MATERIAL SHOWN:
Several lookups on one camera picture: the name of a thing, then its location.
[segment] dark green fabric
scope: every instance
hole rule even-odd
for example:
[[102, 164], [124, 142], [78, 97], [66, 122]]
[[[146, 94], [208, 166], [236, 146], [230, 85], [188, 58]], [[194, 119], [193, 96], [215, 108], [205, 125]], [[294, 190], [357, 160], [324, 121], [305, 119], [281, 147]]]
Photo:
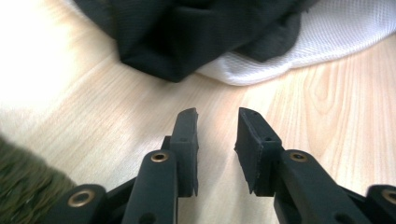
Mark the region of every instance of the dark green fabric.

* * *

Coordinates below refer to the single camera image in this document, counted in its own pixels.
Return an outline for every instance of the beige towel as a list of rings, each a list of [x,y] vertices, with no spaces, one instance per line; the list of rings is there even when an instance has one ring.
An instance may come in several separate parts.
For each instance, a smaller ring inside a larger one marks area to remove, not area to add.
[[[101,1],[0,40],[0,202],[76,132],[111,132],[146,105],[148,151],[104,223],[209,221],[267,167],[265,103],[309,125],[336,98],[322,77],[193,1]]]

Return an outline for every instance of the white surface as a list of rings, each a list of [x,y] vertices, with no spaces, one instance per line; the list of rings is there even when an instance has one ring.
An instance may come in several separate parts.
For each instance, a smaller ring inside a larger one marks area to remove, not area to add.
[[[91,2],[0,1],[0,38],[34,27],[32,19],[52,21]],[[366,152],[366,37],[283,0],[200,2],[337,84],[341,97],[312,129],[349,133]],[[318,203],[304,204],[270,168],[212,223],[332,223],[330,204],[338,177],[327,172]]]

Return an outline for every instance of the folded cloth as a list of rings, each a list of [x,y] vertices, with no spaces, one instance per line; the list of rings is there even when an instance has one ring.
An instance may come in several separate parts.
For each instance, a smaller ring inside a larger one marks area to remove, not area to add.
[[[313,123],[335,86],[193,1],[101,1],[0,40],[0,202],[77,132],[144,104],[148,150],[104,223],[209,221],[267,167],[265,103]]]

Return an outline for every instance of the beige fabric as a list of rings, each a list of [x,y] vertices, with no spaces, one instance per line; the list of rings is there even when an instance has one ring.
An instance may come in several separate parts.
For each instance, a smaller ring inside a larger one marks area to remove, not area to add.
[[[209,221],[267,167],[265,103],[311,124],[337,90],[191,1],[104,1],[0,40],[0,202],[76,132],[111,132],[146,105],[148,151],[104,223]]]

---

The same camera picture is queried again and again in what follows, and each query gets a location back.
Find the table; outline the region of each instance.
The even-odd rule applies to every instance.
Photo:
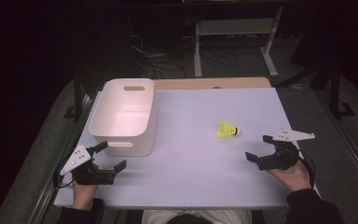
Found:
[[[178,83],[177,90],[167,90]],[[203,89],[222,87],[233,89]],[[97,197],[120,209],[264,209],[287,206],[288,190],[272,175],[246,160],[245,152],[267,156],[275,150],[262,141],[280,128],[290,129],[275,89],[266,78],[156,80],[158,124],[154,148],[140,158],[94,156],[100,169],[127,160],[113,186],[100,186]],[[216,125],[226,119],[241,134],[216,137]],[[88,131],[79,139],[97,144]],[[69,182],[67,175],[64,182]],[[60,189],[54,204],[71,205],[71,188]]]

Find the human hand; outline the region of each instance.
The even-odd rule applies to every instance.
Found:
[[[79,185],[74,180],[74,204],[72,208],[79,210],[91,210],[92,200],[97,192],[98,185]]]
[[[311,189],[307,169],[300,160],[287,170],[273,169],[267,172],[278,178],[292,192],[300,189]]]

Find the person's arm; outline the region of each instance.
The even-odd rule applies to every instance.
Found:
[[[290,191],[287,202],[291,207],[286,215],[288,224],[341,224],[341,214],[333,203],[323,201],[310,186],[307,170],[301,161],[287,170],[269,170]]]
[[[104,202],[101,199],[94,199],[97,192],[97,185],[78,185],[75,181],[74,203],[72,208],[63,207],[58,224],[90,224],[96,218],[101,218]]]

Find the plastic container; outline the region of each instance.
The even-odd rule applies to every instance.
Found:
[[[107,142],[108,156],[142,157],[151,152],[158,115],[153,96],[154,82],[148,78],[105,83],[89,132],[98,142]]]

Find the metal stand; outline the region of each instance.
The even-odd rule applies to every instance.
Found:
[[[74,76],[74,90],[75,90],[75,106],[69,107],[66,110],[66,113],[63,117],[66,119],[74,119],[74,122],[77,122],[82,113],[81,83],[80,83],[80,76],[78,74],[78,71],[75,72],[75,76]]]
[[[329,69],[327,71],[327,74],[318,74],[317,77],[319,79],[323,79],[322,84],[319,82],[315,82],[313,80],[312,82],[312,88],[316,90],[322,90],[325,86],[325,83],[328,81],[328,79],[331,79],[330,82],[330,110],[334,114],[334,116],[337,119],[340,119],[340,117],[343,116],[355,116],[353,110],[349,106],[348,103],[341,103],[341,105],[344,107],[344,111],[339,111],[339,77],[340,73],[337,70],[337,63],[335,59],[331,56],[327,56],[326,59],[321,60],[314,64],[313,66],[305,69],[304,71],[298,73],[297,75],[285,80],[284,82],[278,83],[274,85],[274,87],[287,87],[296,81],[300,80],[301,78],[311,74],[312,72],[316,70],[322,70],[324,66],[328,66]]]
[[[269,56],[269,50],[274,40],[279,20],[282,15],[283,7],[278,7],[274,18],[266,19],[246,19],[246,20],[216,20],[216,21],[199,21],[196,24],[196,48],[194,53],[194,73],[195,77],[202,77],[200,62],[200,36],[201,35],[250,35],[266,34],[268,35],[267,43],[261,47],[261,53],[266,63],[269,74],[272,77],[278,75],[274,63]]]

WORK REQUIRED: Beginning at the line above that contains "Several lookups on", repeat each line exactly through the one that contains "Mark the region", and leave out the pictures.

ANSWER TO THIS TASK:
Several lookups on one camera picture: the name of a thing, then its location.
[segment] dark green fabric
scope: every instance
hole rule even-odd
for example:
[[102, 164], [124, 142], [78, 97], [66, 122]]
[[[146, 94], [208, 166], [236, 146], [230, 85], [188, 58]], [[194, 119], [193, 96], [215, 108], [205, 125]], [[294, 190], [357, 160], [324, 121], [305, 119], [281, 147]]]
Photo:
Mark the region of every instance of the dark green fabric.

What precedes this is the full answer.